◆ Problem details
Give back each line of the material that contains the word "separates".

◆ Records for processing
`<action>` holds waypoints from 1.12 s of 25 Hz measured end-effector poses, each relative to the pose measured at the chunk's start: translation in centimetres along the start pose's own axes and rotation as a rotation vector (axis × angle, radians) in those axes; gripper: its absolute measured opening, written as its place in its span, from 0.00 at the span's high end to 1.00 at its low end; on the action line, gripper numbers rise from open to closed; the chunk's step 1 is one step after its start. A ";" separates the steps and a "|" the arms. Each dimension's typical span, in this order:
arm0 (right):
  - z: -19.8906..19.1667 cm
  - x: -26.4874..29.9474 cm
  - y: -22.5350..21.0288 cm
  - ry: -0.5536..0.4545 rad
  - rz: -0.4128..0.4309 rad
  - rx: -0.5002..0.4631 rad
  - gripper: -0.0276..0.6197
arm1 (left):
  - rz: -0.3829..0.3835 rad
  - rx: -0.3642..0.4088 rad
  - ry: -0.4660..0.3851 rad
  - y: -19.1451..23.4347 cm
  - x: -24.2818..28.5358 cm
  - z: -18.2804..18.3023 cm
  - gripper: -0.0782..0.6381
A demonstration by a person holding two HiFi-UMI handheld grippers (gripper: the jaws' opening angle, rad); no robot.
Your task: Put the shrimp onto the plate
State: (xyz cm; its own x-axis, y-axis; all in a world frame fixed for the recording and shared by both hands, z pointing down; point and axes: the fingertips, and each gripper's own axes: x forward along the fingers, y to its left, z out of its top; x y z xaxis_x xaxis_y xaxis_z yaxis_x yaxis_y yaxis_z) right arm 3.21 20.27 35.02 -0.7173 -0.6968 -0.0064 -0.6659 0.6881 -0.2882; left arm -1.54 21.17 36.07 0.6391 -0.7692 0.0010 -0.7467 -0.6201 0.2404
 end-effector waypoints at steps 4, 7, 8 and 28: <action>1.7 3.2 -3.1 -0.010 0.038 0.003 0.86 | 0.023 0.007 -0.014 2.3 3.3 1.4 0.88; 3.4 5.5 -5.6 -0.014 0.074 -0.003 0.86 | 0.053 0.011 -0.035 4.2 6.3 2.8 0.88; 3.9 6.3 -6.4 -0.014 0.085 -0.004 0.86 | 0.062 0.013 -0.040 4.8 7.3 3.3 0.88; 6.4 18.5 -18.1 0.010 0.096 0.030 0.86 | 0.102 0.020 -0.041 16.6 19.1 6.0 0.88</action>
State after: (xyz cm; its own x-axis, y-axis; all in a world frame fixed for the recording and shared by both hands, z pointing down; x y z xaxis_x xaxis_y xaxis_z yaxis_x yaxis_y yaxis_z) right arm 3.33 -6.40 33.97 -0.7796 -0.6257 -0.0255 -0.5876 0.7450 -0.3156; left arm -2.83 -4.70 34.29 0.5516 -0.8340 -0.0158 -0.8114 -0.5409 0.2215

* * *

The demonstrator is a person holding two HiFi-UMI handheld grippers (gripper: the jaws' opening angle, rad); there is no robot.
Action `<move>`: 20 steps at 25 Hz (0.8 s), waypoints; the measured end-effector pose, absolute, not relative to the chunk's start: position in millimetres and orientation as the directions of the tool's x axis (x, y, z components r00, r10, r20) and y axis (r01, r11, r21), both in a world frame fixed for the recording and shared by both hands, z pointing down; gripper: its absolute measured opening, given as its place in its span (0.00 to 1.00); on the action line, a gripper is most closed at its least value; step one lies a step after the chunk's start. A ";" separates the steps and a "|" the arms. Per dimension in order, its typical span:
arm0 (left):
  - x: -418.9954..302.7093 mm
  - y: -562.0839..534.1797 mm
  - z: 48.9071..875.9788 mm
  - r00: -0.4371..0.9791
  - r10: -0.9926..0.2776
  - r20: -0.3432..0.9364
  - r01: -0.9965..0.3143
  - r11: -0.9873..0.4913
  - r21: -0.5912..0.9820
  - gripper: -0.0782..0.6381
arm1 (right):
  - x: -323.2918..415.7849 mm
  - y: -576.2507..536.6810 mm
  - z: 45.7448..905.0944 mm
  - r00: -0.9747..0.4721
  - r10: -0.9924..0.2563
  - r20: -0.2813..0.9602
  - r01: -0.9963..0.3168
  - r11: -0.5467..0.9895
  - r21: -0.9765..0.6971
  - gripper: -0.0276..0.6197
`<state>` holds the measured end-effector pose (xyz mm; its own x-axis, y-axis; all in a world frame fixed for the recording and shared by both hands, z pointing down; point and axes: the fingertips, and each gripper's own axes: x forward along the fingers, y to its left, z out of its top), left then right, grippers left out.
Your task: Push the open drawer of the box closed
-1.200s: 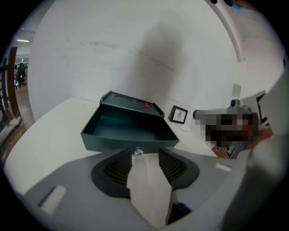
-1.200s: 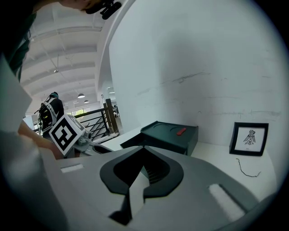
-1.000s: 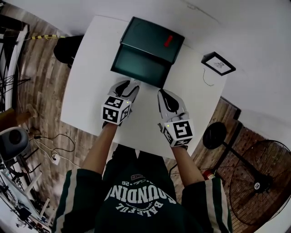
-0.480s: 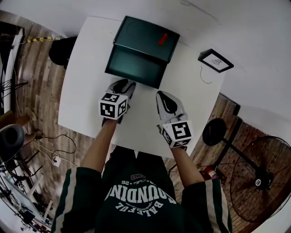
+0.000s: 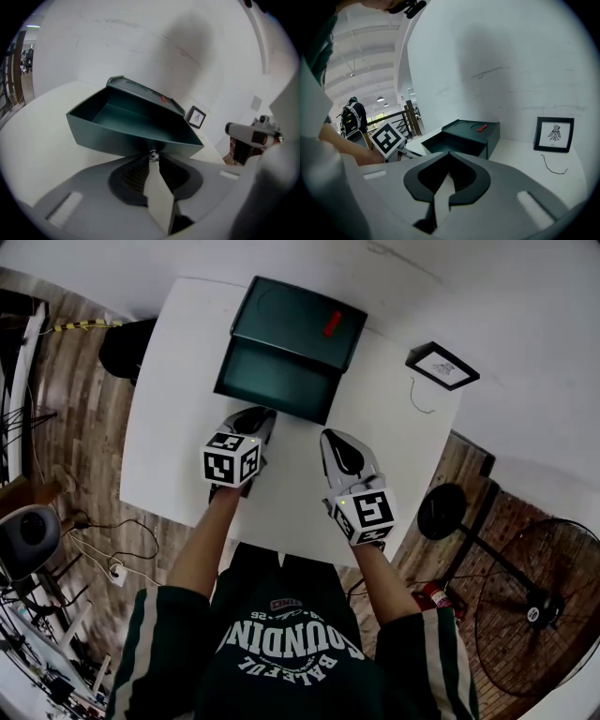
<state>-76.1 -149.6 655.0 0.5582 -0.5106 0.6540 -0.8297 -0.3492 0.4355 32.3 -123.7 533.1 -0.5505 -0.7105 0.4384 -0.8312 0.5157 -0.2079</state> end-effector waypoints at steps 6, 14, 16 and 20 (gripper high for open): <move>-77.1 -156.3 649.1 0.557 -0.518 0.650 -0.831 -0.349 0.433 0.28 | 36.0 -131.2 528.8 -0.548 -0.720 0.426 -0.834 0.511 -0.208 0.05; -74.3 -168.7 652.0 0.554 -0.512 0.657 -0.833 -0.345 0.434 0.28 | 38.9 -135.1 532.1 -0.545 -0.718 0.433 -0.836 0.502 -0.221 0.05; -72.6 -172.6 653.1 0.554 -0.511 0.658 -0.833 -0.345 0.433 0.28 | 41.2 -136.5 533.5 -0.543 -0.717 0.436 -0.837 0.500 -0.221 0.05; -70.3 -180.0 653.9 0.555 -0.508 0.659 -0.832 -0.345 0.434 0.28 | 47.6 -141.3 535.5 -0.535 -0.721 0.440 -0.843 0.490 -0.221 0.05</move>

◆ Exercise output
`<action>` holds waypoints from 1.12 s of 25 Hz measured end-effector poses, each relative to the pose measured at the chunk's start: translation in centimetres along the start pose's own axes and rotation as a rotation vector (axis × angle, radians) in those axes; gripper: its absolute measured opening, written as its place in its span, from 0.00 at the span's high end to 1.00 at its low end; on the action line, gripper numbers rise from open to closed; the chunk's step 1 is one step after its start. A ";" separates the steps and a "|" the arms. Each dimension's typical span, in this order:
Action `<move>`: 20 steps at 25 Hz (0.8 s), waypoints; the measured end-effector pose, absolute, not relative to the chunk's start: position in millimetres and orientation as the directions of the tool's x axis (x, y, z components r00, r10, r20) and y axis (r01, r11, r21), both in a world frame fixed for the recording and shared by both hands, z pointing down; gripper: its absolute measured opening, given as its place in its span (0.00 to 1.00); on the action line, a gripper is most closed at its least value; step one lies a step after the chunk's start. A ";" separates the steps and a "|" the arms. Per dimension in order, its typical span:

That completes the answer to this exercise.